How to realize automatic switching in dual power supply circuit

In real life, dual power supply switching is widely used. Let’s briefly take a look at how to use relays and contactors to achieve automatic switching!

working principle:

1. When there is BAT1 3.8V and no VIN_5V:

The voltage passes from the D pole of U1 to the S pole through the body diode of the MOS tube, S≈3.6V (assuming the body diode voltage drop is 0.2V), because VIN_5V does not exist, so G=0V, Ugs=-3.6V, the MOS tube will conduct After the MOS tube is turned on, because the conduction voltage drop is very small, the body diode will be cut off, and the S voltage is equal to 3.8V;

2. When there is VIN_5V and no BAT1 3.8V:

U1 is cut-off, VOUT=VIN_5V-Vdf (Vdf is the conduction voltage drop of diode D1). It should be noted that R1 should choose a larger resistance value as much as possible. VIN_5V will consume current to the ground through R1;

3. Sometimes both BAT1 3.8V and VIN_5V are available:

Assume that the voltage drop of the body diode of U1 is 0.2V, the conduction voltage drop of diode D1 is 0.3V, 3.8V passes through the body diode, S is 3.6V, VIN_5V passes through D1, so that the S pole becomes 4.7V, Ugs>0, MOS The tube is turned off, so in the end VOUT=4.7V, that is, VOUT uses the VIN_5V power supply;

That is to say, when the battery has both BAT and VIN_5V, VIN_5V power will be used first. Then let's think about it again. When VIN_5V is suddenly powered off, the G pole of PMOS will become 0V, Ugs=0-3.6V=-3.6V, the MOS tube is turned on, and VOUT=3.8V, so the advantage of this circuit is that VIN_5V is off.
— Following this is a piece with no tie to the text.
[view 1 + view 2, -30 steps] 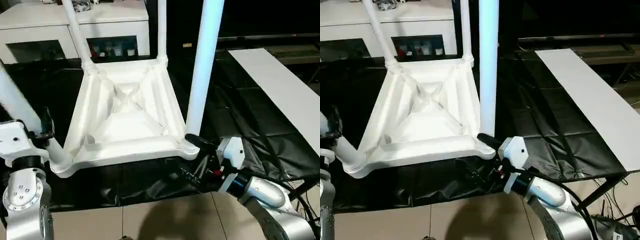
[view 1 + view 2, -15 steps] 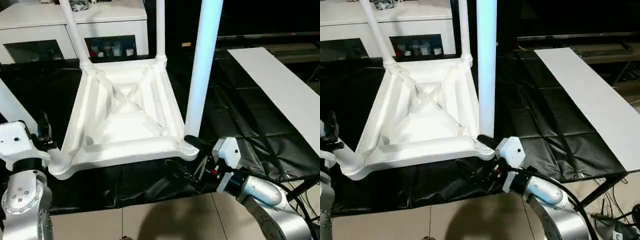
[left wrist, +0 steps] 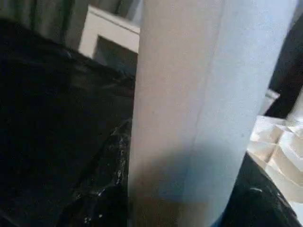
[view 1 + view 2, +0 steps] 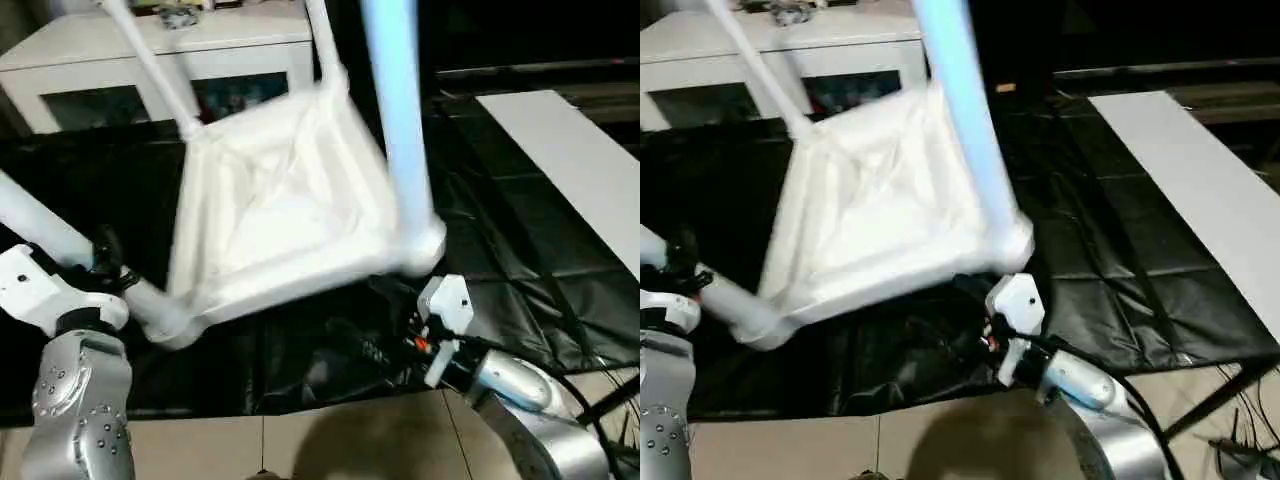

When powered on, the power of BAT1 will continue to ensure that VOUT does not lose power.

Several points to note about this circuit:

1. Select the appropriate turn-on voltage for the MOS tube;

2. The forward voltage drop of D1 needs to be considered;

3. Confirm the working voltage of the VOUT back-end load to avoid causing the voltage to be too high or too low.